Em ordem proferida na última quinta-feira (14), a juíza acolheu em partes dos embargos de Márcia, apenas para atualizar as taxas de juros e correção monetária, bem como validou que ela requereu produção de provas, mas manteve o teor da sentença inicial que a manteve como parte condenada na ação.
“Quanto à alegada omissão sobre o ponto controvertido referente aos pagamentos parciais, verifica-se que a sentença enfrentou a questão ao consignar que a prova do pagamento incumbe ao devedor e que não houve demonstração de quitação do saldo remanescente de oitocentos mil reais”, nos termos da ordem.
O contrato foi celebrado em agosto de 2022 com objetivo de viabilizar a candidatura de Márcia nas eleições daquele ano.
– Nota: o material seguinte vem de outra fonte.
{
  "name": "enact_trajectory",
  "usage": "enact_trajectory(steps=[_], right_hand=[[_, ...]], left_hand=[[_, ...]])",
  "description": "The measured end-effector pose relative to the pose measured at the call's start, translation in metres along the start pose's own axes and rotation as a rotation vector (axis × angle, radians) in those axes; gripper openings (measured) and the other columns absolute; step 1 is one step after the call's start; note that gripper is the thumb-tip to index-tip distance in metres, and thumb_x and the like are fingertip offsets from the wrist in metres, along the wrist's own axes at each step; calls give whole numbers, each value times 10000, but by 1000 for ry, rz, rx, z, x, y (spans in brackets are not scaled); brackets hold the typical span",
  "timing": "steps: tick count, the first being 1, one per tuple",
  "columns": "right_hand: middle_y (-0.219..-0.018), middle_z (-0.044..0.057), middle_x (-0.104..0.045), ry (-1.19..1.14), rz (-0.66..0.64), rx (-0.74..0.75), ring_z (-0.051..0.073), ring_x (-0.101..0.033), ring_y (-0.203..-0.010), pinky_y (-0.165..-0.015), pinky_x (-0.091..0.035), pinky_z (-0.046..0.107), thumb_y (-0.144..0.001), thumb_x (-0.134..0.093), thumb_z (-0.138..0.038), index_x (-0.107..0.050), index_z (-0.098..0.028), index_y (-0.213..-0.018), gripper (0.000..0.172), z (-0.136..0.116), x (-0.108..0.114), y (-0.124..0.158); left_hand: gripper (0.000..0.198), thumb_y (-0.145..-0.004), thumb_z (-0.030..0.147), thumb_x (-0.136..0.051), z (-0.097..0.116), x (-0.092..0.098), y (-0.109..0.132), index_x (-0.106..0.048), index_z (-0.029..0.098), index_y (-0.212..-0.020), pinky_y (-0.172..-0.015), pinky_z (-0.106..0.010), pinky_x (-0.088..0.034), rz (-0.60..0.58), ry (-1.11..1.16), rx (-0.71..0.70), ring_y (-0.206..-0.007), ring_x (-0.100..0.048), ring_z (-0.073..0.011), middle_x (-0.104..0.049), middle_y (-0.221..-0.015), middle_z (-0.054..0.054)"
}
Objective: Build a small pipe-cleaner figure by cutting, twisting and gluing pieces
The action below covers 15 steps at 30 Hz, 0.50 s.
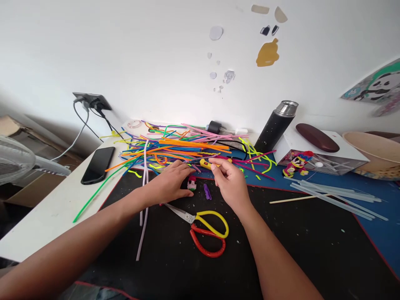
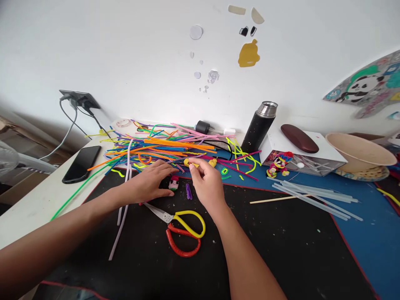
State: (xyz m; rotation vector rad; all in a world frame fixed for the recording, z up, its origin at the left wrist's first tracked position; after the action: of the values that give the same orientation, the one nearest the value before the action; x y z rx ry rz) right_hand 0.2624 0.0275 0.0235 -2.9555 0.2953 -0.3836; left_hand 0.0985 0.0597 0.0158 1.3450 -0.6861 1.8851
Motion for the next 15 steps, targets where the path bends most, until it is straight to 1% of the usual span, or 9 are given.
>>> enact_trajectory(steps=[5,9,11,15], right_hand=[[-602,-35,-577,67,-1,30,148,-499,-529,-533,-385,273,-1023,-587,-415,-799,-189,-1195,354,-1,-1,0],[-608,-26,-592,110,-21,30,156,-507,-530,-542,-405,275,-1023,-570,-403,-799,-183,-1222,375,-2,-5,2],[-607,-22,-596,118,-29,22,162,-520,-528,-546,-414,277,-1017,-568,-405,-797,-177,-1233,390,-3,-6,2],[-611,-15,-617,130,-33,19,170,-544,-521,-561,-436,283,-1008,-567,-404,-797,-181,-1227,388,-3,-6,2]], left_hand=[[460,-891,349,-806,5,-2,-3,-688,184,-1304,-1082,-495,-483,-5,3,-7,-1202,-576,-348,-713,-1246,-128],[368,-885,293,-785,8,-3,-5,-708,187,-1230,-1048,-472,-493,-12,35,-17,-1152,-591,-331,-718,-1180,-112],[372,-882,278,-773,8,-1,-7,-702,201,-1239,-1055,-472,-491,13,68,-22,-1164,-593,-327,-719,-1200,-109],[449,-873,236,-759,5,4,-14,-680,223,-1314,-1089,-490,-484,84,139,-5,-1230,-579,-331,-711,-1292,-114]])
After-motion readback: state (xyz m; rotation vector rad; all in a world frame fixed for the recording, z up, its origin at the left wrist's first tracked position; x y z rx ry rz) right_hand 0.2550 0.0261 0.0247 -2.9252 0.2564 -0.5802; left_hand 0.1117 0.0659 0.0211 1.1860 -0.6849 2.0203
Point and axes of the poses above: each hand's wrist, its own y-axis away from the middle knuckle, its own x-axis out of the back of the hand, z = x × y, the point moved 10 cm from there along -y, towards the middle knuckle
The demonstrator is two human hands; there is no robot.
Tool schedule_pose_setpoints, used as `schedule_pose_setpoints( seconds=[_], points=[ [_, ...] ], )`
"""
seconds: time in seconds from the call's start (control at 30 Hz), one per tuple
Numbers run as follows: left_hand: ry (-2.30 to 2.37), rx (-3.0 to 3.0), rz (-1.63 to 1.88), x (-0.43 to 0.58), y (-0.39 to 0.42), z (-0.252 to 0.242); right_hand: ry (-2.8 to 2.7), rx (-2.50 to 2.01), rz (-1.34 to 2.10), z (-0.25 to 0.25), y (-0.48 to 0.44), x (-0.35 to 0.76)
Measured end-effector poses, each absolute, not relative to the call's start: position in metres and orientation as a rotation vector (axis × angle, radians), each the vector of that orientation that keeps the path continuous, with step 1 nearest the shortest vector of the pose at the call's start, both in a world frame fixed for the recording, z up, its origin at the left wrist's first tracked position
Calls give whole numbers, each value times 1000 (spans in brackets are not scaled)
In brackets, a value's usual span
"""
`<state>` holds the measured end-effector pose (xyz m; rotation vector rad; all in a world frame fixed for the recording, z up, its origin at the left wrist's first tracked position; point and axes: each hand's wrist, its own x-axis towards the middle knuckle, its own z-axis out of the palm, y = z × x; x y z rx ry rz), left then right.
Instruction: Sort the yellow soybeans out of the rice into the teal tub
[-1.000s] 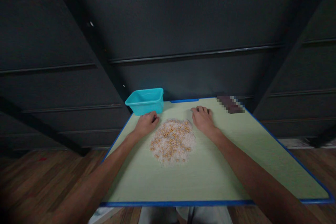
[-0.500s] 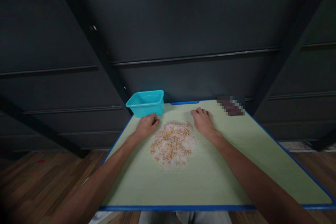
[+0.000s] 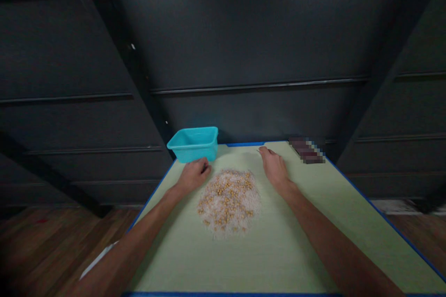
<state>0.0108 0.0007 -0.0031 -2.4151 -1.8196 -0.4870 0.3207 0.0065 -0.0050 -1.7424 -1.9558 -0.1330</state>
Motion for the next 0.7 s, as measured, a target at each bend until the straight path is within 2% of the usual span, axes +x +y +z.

No pacto, foi acordado que a Tele Vídeo deveria receber R$ 1,15 milhão pelos serviços, a serem pagos em duas parcelas, sendo a primeira de R$ 575 mil com vencimento sem setembro de 2022, e a segunda no mesmo valor com vencimento no mesmo mês.
Márcia concordou com os termos e se comprometeu a realizar os pagamentos de forma pontual para garantir a continuidade da campanha. Contudo, até o ajuizamento da ação, em fevereiro de 2025, Pinheiro havia quitado apenas R$ 350 mil até o dia 21 de setembro de 2022, restando o saldo atualizado de R$ 1.122.928,18.
Examinando o caso, a juíza inicialmente em ordem de janeiro, rejeitou a tese de Márcia e a manteve como ré por entender que não houve uma liberação formal de sua obrigação contratual original, definindo que o processo deve focar agora na natureza da dívida e na verificação de eventuais pagamentos não contabilizados.